Back home in Ireland, Ruby has been working away at Ballyconnelly Farm with her partner Craig, setting up a community growing space and rewilding areas of the farm for nature. Alongside her passion of nature-writing, these days any spare opportunities to unwind are spent adventuring with her dog Isla, surfing, growing food or illustrating.
Bethany Dawson is an author, nature writer and smallholder whose work explores the deep connections between people and place, the cyclical wisdom of the natural world, and the way landscapes shape memory and identity.
Following the completion of an MPhil in Creative Writing from Trinity College Dublin, she published her debut novel, My Father’s House. Her short fiction has been featured in multiple short story collections, and her latest novel, I am Magpie, is currently out for consideration with publishers.
Through her newsletter, Upstream, she shares meditative reflections on slow living, self-directed learning, and the wild beauty of the Irish landscape.

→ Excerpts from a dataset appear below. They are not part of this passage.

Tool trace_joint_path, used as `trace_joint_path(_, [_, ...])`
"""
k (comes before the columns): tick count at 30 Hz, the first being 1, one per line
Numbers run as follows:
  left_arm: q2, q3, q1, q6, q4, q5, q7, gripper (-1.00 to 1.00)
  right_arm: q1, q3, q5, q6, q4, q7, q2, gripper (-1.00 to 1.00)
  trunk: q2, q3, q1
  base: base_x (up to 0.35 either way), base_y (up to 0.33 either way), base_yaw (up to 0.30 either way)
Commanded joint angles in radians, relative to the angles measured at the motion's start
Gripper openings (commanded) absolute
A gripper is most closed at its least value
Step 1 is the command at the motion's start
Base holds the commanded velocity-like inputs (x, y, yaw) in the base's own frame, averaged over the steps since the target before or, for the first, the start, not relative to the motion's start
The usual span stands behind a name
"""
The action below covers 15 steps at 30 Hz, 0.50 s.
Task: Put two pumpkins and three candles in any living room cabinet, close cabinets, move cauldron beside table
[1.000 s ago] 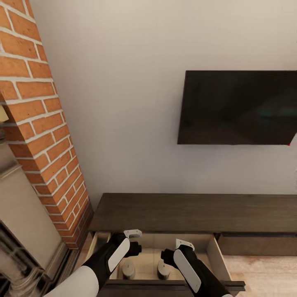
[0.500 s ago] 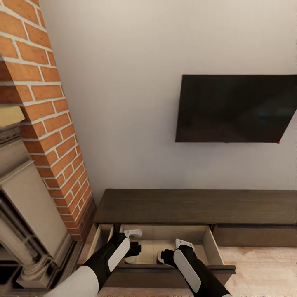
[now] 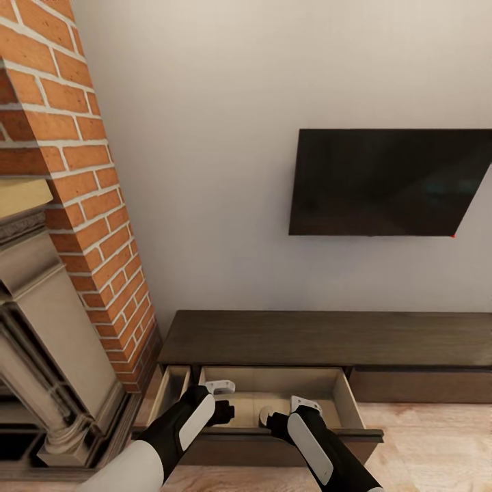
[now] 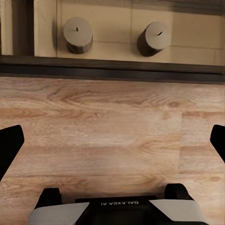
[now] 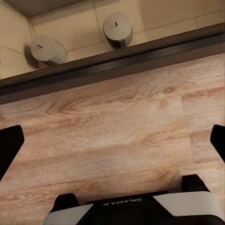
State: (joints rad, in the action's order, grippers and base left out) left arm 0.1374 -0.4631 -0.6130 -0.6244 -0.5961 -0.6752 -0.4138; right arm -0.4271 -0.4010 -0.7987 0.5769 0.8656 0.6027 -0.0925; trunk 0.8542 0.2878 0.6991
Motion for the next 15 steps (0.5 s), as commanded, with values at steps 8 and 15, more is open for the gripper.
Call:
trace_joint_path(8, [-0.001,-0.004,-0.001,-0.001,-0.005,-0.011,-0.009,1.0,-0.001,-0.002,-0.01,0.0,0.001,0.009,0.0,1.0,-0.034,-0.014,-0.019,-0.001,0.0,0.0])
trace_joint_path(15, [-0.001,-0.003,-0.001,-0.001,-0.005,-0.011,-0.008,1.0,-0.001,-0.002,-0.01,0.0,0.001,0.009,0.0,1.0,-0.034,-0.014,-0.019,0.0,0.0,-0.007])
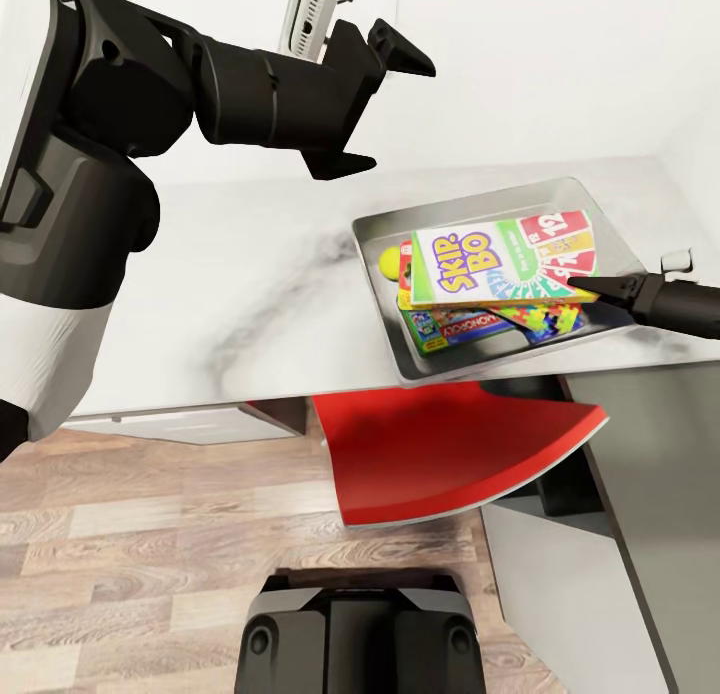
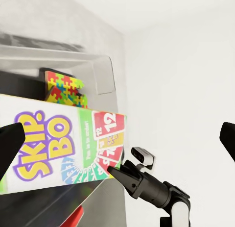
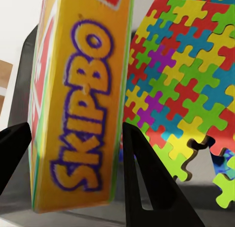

Whether chronicling a pilgrimage along the Donegal coastline, chance encounters with animal kin, or the sensory landscapes of her daily walks, Bethany’s writing invites readers into a world of deep attentiveness and quiet wonder.
Beyond her own work, Bethany mentors other writers through workshops and retreats, offering guidance on craft, storytelling, and the art of paying attention. When she’s not writing, she’s tending to her garden, keeping bees, and seeking out the hidden stories waiting in the hedgerows. She lives in the west of Ireland with her husband and three children.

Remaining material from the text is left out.